§ WHAT IS NEEDED: Whenever an image turns up, omit it and return the remaining data exactly.

§ DATA SHOWN:
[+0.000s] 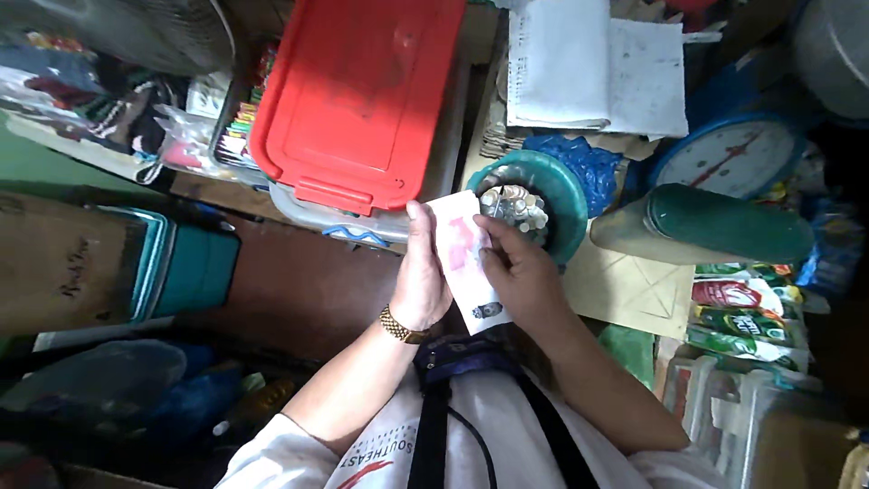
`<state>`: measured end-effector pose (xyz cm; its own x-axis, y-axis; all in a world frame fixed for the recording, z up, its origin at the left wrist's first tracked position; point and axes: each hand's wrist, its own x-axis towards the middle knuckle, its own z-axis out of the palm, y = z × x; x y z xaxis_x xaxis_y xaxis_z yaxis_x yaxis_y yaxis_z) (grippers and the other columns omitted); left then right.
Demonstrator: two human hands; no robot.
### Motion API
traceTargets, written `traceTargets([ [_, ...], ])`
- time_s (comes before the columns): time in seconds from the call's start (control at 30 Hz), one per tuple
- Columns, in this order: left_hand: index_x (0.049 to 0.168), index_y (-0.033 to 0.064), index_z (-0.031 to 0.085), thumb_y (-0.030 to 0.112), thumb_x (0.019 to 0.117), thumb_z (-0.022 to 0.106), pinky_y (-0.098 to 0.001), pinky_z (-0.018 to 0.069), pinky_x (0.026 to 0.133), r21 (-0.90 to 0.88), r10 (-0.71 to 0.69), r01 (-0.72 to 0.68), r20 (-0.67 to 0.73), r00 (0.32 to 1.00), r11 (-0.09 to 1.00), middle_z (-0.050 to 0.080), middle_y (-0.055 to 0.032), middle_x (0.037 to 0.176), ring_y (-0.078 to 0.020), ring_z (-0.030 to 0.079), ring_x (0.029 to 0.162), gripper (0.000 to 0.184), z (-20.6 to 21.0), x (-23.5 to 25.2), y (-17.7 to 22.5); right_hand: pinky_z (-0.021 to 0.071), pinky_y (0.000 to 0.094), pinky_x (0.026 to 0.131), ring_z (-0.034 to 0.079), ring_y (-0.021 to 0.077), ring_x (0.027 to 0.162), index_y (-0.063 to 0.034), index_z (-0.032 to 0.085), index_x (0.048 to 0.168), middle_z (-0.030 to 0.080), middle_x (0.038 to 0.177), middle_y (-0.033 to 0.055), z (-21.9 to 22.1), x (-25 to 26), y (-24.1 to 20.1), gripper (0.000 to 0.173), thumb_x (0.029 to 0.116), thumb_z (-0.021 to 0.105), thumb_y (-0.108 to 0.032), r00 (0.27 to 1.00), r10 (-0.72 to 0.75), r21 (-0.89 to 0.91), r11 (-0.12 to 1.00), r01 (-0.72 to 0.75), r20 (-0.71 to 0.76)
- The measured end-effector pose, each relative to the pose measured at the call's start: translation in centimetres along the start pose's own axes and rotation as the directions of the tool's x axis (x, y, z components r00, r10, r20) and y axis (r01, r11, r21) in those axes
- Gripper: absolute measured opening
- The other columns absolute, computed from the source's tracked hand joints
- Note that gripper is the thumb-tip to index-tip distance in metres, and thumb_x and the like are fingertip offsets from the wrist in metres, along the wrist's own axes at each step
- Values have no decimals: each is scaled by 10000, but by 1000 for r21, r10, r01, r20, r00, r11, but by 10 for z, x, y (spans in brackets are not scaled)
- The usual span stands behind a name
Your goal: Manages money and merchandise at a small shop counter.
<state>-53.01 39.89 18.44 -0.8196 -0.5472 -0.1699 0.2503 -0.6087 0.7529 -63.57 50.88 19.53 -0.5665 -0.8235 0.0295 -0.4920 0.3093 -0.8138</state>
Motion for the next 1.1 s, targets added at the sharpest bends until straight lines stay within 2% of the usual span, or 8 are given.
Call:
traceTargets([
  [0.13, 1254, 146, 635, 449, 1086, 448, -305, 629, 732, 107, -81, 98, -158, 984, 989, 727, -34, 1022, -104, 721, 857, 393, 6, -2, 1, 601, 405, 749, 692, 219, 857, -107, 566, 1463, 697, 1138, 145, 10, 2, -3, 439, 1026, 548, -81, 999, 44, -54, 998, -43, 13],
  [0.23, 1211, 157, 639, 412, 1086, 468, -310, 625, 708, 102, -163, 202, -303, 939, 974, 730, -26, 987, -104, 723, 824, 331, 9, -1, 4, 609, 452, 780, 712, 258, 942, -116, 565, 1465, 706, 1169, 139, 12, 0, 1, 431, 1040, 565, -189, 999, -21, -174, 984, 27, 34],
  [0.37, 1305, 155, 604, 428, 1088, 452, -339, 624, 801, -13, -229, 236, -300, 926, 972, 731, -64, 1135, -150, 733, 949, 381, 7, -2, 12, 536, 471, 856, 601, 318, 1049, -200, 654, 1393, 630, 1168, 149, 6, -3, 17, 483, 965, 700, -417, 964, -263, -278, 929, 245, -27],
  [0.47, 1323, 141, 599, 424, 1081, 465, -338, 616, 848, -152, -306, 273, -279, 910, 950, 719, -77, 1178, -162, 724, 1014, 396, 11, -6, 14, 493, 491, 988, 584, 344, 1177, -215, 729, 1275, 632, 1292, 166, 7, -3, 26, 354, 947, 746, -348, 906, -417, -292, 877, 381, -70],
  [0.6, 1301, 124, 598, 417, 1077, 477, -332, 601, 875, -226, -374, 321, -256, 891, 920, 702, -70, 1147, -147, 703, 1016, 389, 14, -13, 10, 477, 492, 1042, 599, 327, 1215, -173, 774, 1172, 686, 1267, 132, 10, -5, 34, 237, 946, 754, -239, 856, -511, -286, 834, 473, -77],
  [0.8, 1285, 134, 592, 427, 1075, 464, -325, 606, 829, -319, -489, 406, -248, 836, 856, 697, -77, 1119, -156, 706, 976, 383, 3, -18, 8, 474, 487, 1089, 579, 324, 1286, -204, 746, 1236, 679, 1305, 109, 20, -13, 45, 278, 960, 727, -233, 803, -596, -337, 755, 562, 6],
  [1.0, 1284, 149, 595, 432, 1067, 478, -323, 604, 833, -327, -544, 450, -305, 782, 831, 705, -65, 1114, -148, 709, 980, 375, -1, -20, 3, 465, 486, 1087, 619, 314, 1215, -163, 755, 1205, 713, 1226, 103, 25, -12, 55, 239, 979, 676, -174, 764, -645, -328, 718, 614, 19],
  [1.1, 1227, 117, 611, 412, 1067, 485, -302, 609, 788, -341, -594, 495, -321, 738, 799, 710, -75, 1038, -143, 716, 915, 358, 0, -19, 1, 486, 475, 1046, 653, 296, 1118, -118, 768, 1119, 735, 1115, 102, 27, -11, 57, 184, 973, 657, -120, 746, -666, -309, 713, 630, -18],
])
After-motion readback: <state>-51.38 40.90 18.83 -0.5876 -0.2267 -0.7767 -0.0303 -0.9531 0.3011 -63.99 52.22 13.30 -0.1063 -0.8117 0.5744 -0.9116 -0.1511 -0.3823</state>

§ ANSWER TO THE PROBLEM:
[+0.000s] 
`<state>`: measured end-effector pose (xyz cm; its own x-axis, y-axis; all in a world frame fixed for the recording, z up, its origin at the left wrist's first tracked position; point and axes: each hand's wrist, its own x-axis towards the middle knuckle, its own z-axis out of the palm, y = z × x; x y z xaxis_x xaxis_y xaxis_z yaxis_x yaxis_y yaxis_z) (grippers and the other columns omitted); left then right.
Demonstrator: two human hands; no robot.
### Motion API
traceTargets, written `traceTargets([ [_, ...], ])`
- time_s (comes before the columns): time in seconds from the call's start (control at 30 Hz), one per tuple
- Columns, in this order: left_hand: index_x (0.049 to 0.168), index_y (-0.033 to 0.064), index_z (-0.031 to 0.085), thumb_y (-0.030 to 0.112), thumb_x (0.019 to 0.117), thumb_z (-0.022 to 0.106), pinky_y (-0.098 to 0.001), pinky_z (-0.018 to 0.069), pinky_x (0.026 to 0.133), r21 (-0.90 to 0.88), r10 (-0.71 to 0.69), r01 (-0.72 to 0.68), r20 (-0.67 to 0.73), r00 (0.32 to 1.00), r11 (-0.09 to 1.00), middle_z (-0.050 to 0.080), middle_y (-0.055 to 0.032), middle_x (0.037 to 0.176), ring_y (-0.078 to 0.020), ring_z (-0.030 to 0.079), ring_x (0.029 to 0.162), gripper (0.000 to 0.184), z (-20.6 to 21.0), x (-23.5 to 25.2), y (-17.7 to 22.5); right_hand: pinky_z (-0.021 to 0.071), pinky_y (0.000 to 0.094), pinky_x (0.026 to 0.131), ring_z (-0.034 to 0.079), ring_y (-0.021 to 0.077), ring_x (0.027 to 0.162), index_y (-0.063 to 0.034), index_z (-0.032 to 0.085), index_x (0.048 to 0.168), middle_z (-0.030 to 0.080), middle_x (0.038 to 0.177), middle_y (-0.033 to 0.055), z (-21.9 to 22.1), x (-25 to 26), y (-24.1 to 20.1), gripper (0.000 to 0.173), thumb_x (0.029 to 0.116), thumb_z (-0.021 to 0.105), thumb_y (-0.108 to 0.032), r00 (0.27 to 1.00), r10 (-0.72 to 0.75), r21 (-0.89 to 0.91), r11 (-0.12 to 1.00), r01 (-0.72 to 0.75), r20 (-0.71 to 0.76)
- The measured end-effector pose, each relative to the pose measured at the call's start: translation in centimetres along the start pose's own axes and rotation as the directions of the tool's x axis (x, y, z components r00, r10, r20) and y axis (r01, r11, r21) in those axes
- Gripper: absolute measured opening
- The other columns absolute, computed from the source's tracked hand joints
- Note that gripper is the thumb-tip to index-tip distance in metres, and thumb_x and the like are fingertip offsets from the wrist in metres, along the wrist's own axes at each step
- Values have no decimals: each is scaled by 10000, but by 1000 for r21, r10, r01, r20, r00, r11, but by 10 for z, x, y (spans in brackets are not scaled)
- The usual span stands behind a name
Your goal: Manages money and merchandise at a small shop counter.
<state>-53.01 39.89 18.44 -0.8196 -0.5472 -0.1699 0.2503 -0.6087 0.7529 -63.57 50.88 19.53 -0.5665 -0.8235 0.0295 -0.4920 0.3093 -0.8138</state>
Motion for the next 1.1 s, targets added at the sharpest bends until straight lines stay within 2% of the usual span, or 8 are given.
Call:
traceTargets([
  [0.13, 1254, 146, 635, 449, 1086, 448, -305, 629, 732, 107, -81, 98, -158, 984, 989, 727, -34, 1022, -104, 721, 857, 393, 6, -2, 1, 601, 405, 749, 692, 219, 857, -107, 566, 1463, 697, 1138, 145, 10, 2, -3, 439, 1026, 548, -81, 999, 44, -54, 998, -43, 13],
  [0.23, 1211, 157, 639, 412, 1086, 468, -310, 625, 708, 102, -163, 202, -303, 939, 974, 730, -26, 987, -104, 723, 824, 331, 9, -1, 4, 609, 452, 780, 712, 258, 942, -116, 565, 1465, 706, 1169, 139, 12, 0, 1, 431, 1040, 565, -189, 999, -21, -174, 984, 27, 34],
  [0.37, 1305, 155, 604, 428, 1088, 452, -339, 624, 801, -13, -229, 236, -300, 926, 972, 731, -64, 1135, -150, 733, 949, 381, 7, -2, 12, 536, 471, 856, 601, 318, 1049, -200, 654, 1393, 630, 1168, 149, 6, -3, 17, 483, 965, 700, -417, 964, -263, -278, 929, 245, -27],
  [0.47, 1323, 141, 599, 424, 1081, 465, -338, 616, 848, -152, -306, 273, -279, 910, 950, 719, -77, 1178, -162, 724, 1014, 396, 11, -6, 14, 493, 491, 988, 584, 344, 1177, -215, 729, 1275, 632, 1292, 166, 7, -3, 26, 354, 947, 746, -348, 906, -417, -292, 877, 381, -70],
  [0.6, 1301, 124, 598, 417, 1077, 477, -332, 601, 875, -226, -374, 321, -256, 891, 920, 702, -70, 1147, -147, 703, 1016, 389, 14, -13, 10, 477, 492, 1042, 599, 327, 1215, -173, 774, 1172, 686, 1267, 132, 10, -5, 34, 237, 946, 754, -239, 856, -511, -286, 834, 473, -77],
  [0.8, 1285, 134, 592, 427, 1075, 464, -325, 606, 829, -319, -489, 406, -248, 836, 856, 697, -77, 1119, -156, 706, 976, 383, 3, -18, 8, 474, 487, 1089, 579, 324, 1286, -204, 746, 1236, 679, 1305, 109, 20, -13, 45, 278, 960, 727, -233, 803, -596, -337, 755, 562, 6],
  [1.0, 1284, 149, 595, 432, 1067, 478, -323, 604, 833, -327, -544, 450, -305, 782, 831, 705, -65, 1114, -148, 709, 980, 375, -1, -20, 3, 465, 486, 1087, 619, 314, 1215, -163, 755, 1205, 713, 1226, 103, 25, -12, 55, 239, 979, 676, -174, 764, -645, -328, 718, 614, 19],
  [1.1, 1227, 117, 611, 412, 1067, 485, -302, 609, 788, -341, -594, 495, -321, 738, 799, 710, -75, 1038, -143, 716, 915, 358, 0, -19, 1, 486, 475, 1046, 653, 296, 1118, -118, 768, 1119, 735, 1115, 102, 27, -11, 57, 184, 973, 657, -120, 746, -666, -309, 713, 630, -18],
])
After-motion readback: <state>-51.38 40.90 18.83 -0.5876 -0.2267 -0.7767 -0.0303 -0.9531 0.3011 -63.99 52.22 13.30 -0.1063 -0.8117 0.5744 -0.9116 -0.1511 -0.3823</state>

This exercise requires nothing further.